1. Shock start(s) give Solskjaer banner win (Man City 0-2 Man United): Ole Gunnar Solskjaer probably planned to sit back and counterattack from the get-go, but we’ll never know because United’s first-minute penalty made the decision pretty easy for a team that has not been ambitious in attack against the big boys. Bruno Fernandes’ conversion of the Anthony Martial-won penalty was United’s first goal against a Big Six opponent since…. Bruno Fernandes’ second-minute conversion of an Anthony Martial-won penalty on Oct. 4, a run of 540 minutes.
Luke Shaw’s long drive and 1-2 with Rashford to make it 2-0 minutes into the second half cemented what we’d say the rest of the way would not change at the Etihad Stadium. This is a huge win for a manager who failed to show much ambition in failing to beat a Big Six rival this season in seven tries prior to Sunday. (NM)
2. No one fears Liverpool’s attack (Liverpool 0-1 Fulham): Liverpool has lost six of seven in Premier League play and has lost six-straight at home after going unbeaten at home the previous three seasons and drawing 10 times, seven of those coming in 2017-18. They lost five home PL matches total in the previous five league seasons. Liverpool has four goals in its last seven games, two which came in a 2-0 win over last-place Sheffield United.
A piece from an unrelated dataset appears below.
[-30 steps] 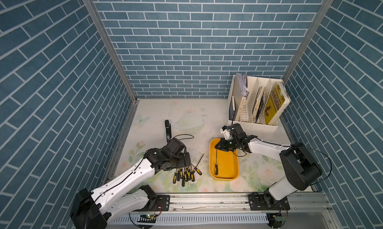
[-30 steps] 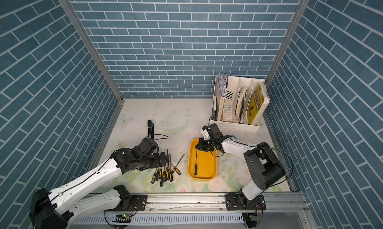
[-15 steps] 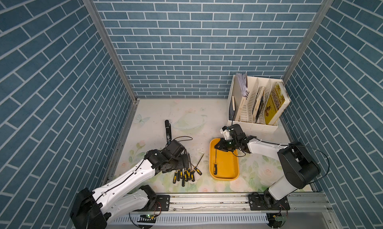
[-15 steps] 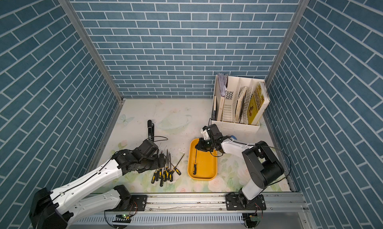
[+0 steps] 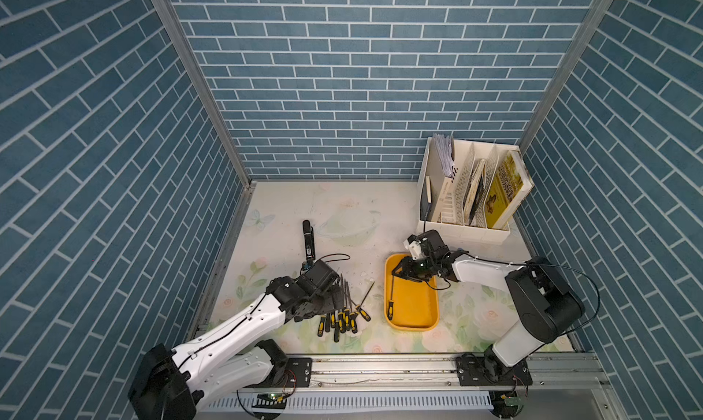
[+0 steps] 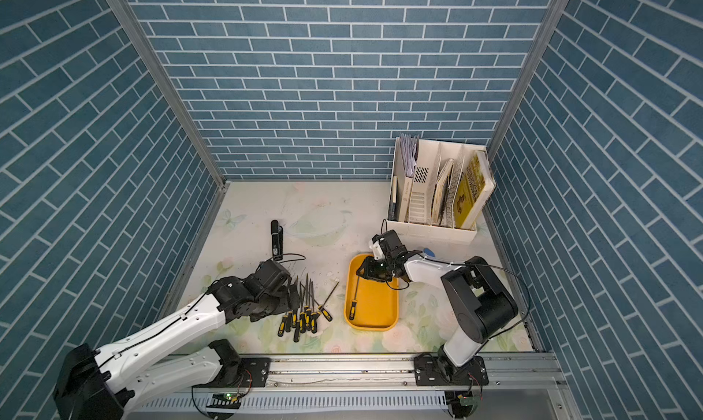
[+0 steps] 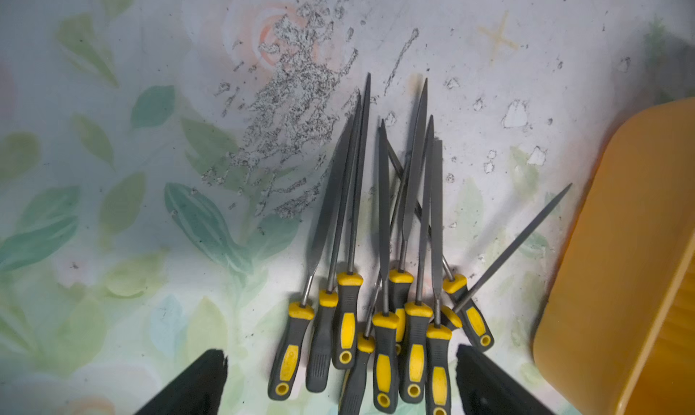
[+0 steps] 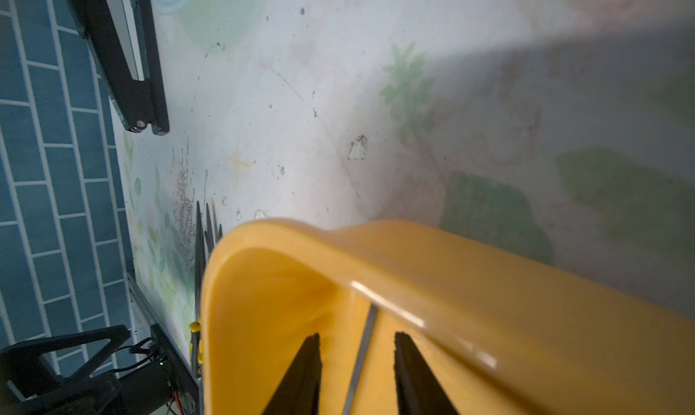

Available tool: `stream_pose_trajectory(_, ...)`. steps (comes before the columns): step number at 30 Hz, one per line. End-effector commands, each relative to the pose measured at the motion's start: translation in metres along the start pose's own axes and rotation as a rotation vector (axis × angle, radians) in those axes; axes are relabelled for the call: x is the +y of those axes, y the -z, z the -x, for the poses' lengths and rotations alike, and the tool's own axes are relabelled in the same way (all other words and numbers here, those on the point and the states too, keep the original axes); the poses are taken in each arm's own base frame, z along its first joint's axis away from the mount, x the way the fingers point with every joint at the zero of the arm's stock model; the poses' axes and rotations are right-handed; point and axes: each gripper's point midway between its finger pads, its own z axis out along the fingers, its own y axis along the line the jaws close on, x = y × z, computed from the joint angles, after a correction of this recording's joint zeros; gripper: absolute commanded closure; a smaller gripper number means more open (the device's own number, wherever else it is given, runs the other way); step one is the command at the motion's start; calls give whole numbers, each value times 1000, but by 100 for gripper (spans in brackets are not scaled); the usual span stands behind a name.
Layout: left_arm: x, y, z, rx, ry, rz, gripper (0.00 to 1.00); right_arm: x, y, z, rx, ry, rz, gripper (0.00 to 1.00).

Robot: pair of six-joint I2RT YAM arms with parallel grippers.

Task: Put the file tool into the storage box
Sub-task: Place the file tool in the storage box.

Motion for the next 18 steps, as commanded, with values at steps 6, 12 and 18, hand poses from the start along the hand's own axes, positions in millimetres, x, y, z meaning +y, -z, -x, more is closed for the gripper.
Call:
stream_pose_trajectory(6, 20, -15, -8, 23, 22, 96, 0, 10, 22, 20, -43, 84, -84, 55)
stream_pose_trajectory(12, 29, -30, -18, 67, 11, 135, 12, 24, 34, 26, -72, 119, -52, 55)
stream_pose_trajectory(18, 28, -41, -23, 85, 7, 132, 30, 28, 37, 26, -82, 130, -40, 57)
Sadio Mane, Mohamed Salah, and Roberto Firmino have been available for almost every minute of that run, too, but teams are pounding away at the Reds attack and they aren’t being punished by a club lacking confidence and ideas. (NM)
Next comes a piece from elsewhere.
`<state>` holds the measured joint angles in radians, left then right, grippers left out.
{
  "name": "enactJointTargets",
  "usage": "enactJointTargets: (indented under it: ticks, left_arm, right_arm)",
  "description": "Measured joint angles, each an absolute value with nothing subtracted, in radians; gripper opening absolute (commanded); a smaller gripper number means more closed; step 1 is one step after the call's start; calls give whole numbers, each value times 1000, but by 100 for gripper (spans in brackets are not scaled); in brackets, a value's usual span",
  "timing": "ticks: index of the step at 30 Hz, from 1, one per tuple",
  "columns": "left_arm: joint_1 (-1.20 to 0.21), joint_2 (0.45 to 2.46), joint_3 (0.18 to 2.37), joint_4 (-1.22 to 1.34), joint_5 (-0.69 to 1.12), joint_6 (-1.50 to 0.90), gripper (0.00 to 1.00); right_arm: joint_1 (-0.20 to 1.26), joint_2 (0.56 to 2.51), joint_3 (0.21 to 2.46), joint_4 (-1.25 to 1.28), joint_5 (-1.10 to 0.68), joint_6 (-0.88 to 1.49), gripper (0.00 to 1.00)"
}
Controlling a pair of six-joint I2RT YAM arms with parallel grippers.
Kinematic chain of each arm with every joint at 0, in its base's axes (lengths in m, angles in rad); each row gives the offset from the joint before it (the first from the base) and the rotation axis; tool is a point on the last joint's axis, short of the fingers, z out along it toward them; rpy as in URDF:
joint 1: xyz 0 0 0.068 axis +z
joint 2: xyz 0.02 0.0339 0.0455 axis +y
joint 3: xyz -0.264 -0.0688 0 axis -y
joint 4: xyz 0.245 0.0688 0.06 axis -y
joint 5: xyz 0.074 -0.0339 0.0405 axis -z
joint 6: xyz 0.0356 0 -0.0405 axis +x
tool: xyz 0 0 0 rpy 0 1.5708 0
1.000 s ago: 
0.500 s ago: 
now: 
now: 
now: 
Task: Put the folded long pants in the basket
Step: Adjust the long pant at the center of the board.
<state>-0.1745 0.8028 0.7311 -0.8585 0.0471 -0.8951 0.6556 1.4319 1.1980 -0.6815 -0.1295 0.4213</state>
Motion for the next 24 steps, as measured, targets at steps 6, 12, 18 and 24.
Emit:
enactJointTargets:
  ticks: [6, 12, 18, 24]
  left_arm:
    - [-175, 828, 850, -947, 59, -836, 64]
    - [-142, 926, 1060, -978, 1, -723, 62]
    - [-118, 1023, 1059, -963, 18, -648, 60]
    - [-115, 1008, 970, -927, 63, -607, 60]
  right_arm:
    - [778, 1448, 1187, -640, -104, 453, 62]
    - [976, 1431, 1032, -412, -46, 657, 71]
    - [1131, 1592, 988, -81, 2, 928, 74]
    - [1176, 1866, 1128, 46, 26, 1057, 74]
3. A better balance from Mourinho? (Tottenham 4-1 Crystal Palace): Tottenham’s three-game winning streak — and the 9-1 combined score by which they won those three games during a fantastic nine-day period — can be viewed one of two ways: 1) they’ve played Burnley, Fulham and Crystal Palace — three bottom-half teams — and simply done what they should do against that level of opposition, or 2) Jose Mourinho is striking a better balance somewhere between a low defensive block and a team that throws numbers forward and scores goal for fun. Perhaps the answer is a bit of both: it’s safer, at least in Mourinho’s mind, to give the front-three/four and wide players a bit more freedom against bottom-third sides, only to revert back to his usual ways against, say, Arsenal next weekend. (AE)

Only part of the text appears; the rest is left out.